A leaf reports [1] — one leaf at depth 0. At an internal node, a leaf i edges below the left child and a leaf j edges below the right child are exactly i + j + 2 edges apart (one extra edge up to the node on each side). Whenever i + j + 2 ≤ distance, we add left[i] · right[j] pairs to the total in one multiplication instead of enumerating leaves.
After pairing, the node builds its own report by shifting every depth up one edge: depth d becomes d + 1. Leaves that would land at depth ≥ distance are dropped, because even the closest partner would push the path over the budget. This keeps every array at most distance entries long, which is what makes the whole pass cheap.

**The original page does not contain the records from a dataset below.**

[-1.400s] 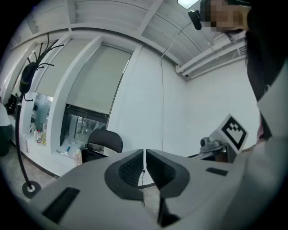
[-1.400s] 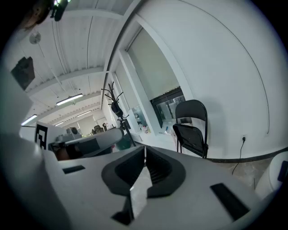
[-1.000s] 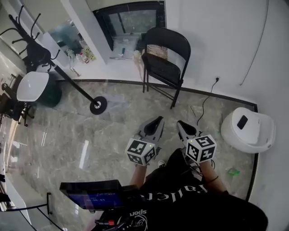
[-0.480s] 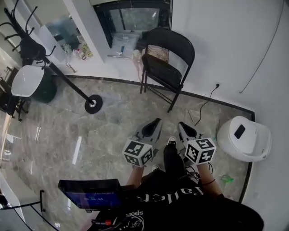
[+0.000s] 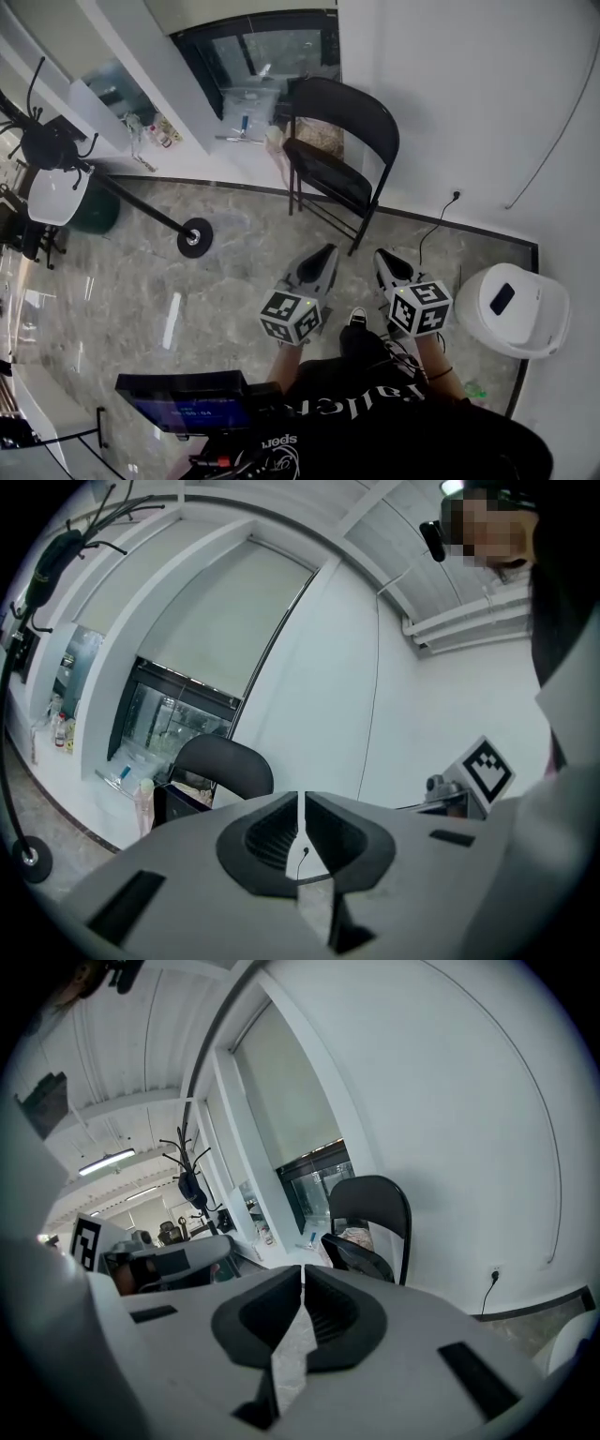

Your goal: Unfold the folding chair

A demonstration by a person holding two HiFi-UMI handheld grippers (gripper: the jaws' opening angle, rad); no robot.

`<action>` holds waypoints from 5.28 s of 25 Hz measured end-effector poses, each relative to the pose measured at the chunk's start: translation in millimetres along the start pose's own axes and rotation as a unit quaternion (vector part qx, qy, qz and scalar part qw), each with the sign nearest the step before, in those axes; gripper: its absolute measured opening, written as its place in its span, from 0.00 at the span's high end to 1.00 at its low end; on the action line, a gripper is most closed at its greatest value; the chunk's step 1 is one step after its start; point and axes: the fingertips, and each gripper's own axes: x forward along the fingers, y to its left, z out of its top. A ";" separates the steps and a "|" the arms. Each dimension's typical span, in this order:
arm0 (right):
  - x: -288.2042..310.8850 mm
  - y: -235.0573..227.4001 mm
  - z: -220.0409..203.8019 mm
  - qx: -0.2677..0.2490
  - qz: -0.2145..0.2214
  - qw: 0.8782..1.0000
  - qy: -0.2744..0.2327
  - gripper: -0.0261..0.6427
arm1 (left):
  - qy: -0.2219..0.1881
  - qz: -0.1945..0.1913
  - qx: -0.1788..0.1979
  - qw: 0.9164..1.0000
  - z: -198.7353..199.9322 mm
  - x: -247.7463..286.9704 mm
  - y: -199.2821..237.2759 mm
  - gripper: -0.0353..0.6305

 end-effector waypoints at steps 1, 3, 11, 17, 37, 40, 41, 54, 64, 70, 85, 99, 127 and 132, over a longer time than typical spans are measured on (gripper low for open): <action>7.3 -11.2 7.2 0.001 0.000 1.000 0.000 0.93 | 0.004 0.003 0.000 1.000 1.3 11.6 3.4 0.94; 21.2 -29.9 19.1 0.006 0.005 1.000 0.001 0.93 | 0.013 0.011 -0.002 1.000 2.0 31.0 11.4 0.94; 70.8 -72.8 47.3 0.002 0.016 1.000 0.013 0.93 | 0.037 0.032 -0.028 0.998 0.2 87.0 50.0 0.94; 101.8 -97.5 56.9 0.015 0.005 1.000 0.021 0.93 | 0.053 0.026 -0.050 0.997 -0.5 128.4 82.8 0.85; 241.1 -152.5 167.3 -0.028 -0.023 0.999 0.022 0.92 | 0.141 0.020 -0.132 0.981 -25.2 228.8 252.1 0.75; 260.7 -161.7 187.2 -0.037 -0.013 0.999 0.031 0.92 | 0.150 0.032 -0.159 0.975 -33.2 236.7 270.4 0.74; 267.6 -165.8 193.3 -0.046 -0.011 0.998 0.034 0.92 | 0.153 0.035 -0.167 0.973 -35.8 240.8 275.7 0.73; 349.4 -223.7 248.5 -0.143 0.081 0.980 0.113 0.73 | 0.129 0.144 -0.261 0.946 -61.2 301.8 328.7 0.67; 377.5 -257.6 245.3 -0.141 0.164 0.958 0.189 0.64 | 0.096 0.209 -0.363 0.903 -115.5 324.0 331.8 0.62; 395.7 -257.6 227.9 -0.147 0.202 0.940 0.232 0.64 | 0.082 0.219 -0.388 0.892 -130.6 339.3 342.2 0.60; 422.7 -234.4 222.1 -0.122 0.269 0.922 0.252 0.71 | 0.024 0.212 -0.473 0.855 -157.1 374.0 367.0 0.59; 420.6 -229.8 226.3 -0.059 0.310 0.917 0.243 0.76 | -0.039 0.197 -0.476 0.856 -144.8 373.2 365.2 0.73; 330.6 61.1 107.0 -0.140 0.380 0.867 0.290 0.77 | -0.189 0.218 -0.566 0.772 -180.2 90.6 343.3 0.81; 319.5 129.4 70.4 -0.150 0.378 0.866 0.290 0.77 | -0.194 0.227 -0.554 0.777 -190.7 14.4 355.0 0.81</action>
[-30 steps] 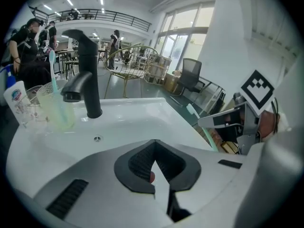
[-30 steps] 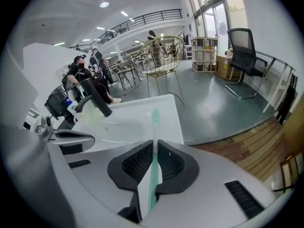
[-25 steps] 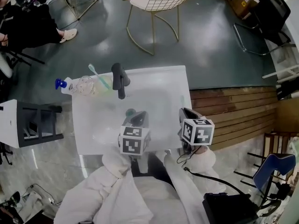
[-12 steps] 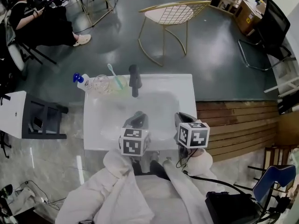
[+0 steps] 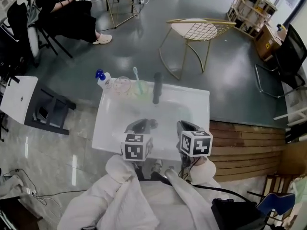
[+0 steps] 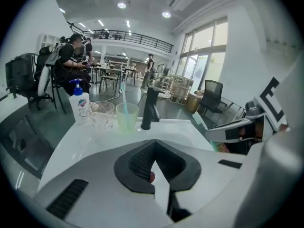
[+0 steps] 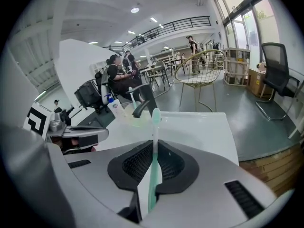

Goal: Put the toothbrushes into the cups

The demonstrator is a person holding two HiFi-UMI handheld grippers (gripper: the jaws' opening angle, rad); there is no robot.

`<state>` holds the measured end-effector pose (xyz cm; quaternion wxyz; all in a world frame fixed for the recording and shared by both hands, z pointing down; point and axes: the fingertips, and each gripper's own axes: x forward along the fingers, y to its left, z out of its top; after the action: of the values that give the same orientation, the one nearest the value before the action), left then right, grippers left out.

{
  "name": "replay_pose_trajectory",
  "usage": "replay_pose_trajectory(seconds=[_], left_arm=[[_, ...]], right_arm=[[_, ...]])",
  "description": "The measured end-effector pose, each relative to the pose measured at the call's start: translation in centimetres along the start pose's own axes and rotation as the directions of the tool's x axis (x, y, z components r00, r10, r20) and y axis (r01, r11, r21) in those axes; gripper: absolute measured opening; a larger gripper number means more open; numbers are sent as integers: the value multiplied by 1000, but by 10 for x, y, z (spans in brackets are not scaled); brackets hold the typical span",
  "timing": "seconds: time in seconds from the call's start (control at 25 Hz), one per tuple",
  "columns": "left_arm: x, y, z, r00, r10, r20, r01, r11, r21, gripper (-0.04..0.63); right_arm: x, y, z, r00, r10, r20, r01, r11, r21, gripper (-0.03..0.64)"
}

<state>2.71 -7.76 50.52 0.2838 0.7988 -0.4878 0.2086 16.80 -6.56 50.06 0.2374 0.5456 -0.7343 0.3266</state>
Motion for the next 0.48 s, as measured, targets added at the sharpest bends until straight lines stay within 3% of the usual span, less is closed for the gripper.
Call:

Default example, root = [1,2,3,4,5,6,7] with distance = 3: leaves 4, 5, 6, 7 each report [1]. Node 2 pairs 4 and 5 (0 + 0 + 2 = 2 ≤ 3, +1 pair) and reports [0,2]; node 3 does the same with 6 and 7. At the root both sides report leaves at depth 1, but 1 + 1 + 2 = 4 > 3, so no cross-root pairs — the answer is 2.
Every node does at most distance × distance pairing work plus an O(distance) merge, giving O(n · distance²) time. The recursion stack and the depth-count arrays take O(n) space in the worst case.